At least two local Indiana communities are fighting back against a proposed law that would give tax breaks to casinos. LaPorte County is pooling the costs of hiring a lobbyist with Michigan City, with the hope that the lobbyist will be successful in stopping the advancement of House Bill 1350. The communities will split the expected $20,000 cost, which will see the lobbyist work up until the end of the state legislative session on April 30th.
Local communities are opposed to the gaming bill, especially the clause that will see a 3% tax on gaming revenue replace the current $3 admission fee charged to patrons. Regional governments currently make just under $50 million a year from Indiana, but the bill is expected to see those revenues slashed by $18 million.
The regional governments are concerned that the new tax will exacerbate the current trend of declining revenues in local casinos. According to LaPorte County Commission President Rich Mrozinski, the trend began around ten years ago when Four Winds Casino opened outside New Buffalo, Mi. Matters will not improve once a federally-approved Indian casino will open up in South Bend.

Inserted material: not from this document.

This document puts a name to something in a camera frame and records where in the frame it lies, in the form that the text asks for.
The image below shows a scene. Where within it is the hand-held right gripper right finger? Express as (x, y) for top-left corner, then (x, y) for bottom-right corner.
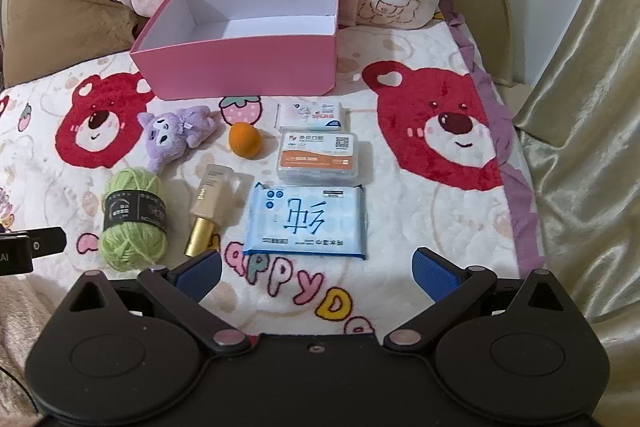
(382, 247), (583, 353)

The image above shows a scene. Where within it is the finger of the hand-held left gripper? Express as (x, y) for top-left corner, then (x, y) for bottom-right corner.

LaPorte County is counting on a number of representatives in the Legislature to fight their case, including State Reps. Scott Pelath, D-Michigan City, and Jim Pressel, R-LaPorte, as well as state Sen. Mike Bohacek. Mrozinski, however, believes that Bohacek and Pressel don’t wield enough clout just yet as they are newly elected. This is one of the reasons why the county is willing to fork out the $10,000 needed to employ the lobbyist, according to a report on nwi.com of northern Indiana.
Besides opposition to HB 1350 by local counties, there is generally quite a lot of support for the proposal. Proponents believe that it is unfair to make a casino pay $3 each time a patron walks onto the casino floor, especially when the customer regularly walks from one amenity to another within the casino complex and is charged each time he or she returns to the casino games.
Indiana is home to 10 riverboats, as well as one land-based casino and two racinos. The state already imposes a tax of up to 40% on casinos, depending on their gross gaming income.